◆ Assignment
Look below and pull out each line with the word "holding".

(Data listing begins)

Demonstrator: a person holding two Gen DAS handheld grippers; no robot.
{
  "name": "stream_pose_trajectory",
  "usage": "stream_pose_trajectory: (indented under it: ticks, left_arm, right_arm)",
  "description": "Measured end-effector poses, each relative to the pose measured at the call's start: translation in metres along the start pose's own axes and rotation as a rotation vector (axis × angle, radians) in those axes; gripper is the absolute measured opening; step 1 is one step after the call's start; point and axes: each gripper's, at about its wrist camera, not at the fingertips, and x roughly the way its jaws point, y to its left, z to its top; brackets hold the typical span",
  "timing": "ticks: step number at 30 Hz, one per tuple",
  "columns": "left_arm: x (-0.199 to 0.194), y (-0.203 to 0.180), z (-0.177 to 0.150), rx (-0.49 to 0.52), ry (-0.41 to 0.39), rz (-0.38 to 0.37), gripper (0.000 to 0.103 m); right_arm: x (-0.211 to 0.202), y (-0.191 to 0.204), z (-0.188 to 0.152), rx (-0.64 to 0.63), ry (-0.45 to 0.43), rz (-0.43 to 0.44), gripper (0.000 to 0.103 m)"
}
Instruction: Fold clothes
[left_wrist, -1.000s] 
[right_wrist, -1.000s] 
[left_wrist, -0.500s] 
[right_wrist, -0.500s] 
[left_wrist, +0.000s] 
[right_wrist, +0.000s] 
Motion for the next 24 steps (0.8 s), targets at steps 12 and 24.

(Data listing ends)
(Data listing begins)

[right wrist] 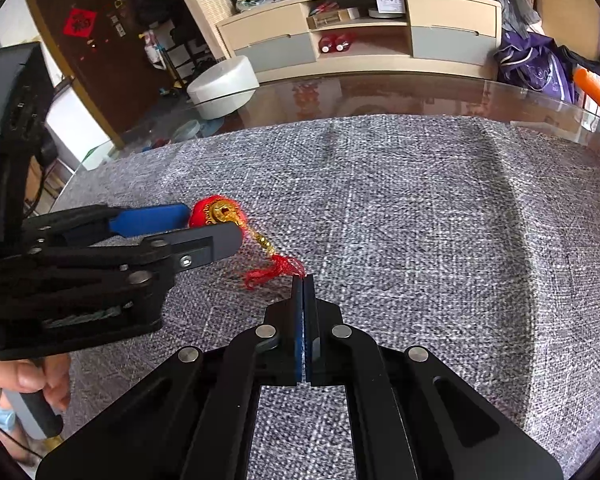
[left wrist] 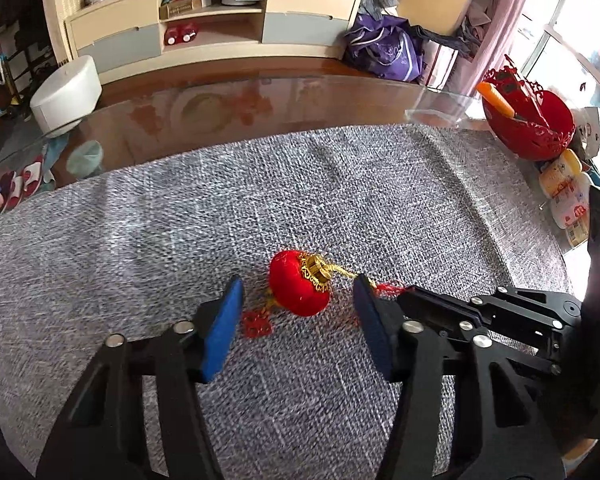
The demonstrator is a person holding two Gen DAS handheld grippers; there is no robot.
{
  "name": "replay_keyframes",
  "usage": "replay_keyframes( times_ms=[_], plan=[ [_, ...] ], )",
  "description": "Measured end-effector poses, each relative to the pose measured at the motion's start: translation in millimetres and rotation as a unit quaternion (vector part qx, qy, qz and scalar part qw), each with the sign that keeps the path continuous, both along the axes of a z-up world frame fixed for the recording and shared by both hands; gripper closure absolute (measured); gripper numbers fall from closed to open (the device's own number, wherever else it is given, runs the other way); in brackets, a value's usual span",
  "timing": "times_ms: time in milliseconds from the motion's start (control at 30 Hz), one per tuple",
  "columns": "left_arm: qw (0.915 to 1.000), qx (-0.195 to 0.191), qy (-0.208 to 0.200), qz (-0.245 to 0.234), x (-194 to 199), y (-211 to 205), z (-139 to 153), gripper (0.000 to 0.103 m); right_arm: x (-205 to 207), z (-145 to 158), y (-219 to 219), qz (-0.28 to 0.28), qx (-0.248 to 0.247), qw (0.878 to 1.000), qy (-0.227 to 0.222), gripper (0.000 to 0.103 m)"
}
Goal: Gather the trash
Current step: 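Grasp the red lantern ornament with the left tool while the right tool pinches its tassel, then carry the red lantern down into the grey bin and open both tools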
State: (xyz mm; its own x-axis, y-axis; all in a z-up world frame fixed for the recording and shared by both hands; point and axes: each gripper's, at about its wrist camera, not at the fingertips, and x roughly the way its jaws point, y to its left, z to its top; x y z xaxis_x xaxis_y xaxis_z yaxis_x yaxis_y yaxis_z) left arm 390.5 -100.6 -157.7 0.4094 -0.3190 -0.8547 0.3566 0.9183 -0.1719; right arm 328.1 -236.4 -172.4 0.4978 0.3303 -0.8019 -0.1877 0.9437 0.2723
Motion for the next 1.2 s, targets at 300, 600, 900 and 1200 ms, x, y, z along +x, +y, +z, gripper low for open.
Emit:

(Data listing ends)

◆ Expected answer
Demonstrator: a person holding two Gen DAS handheld grippers; no robot.
The demonstrator is a person holding two Gen DAS handheld grippers; there is no robot.

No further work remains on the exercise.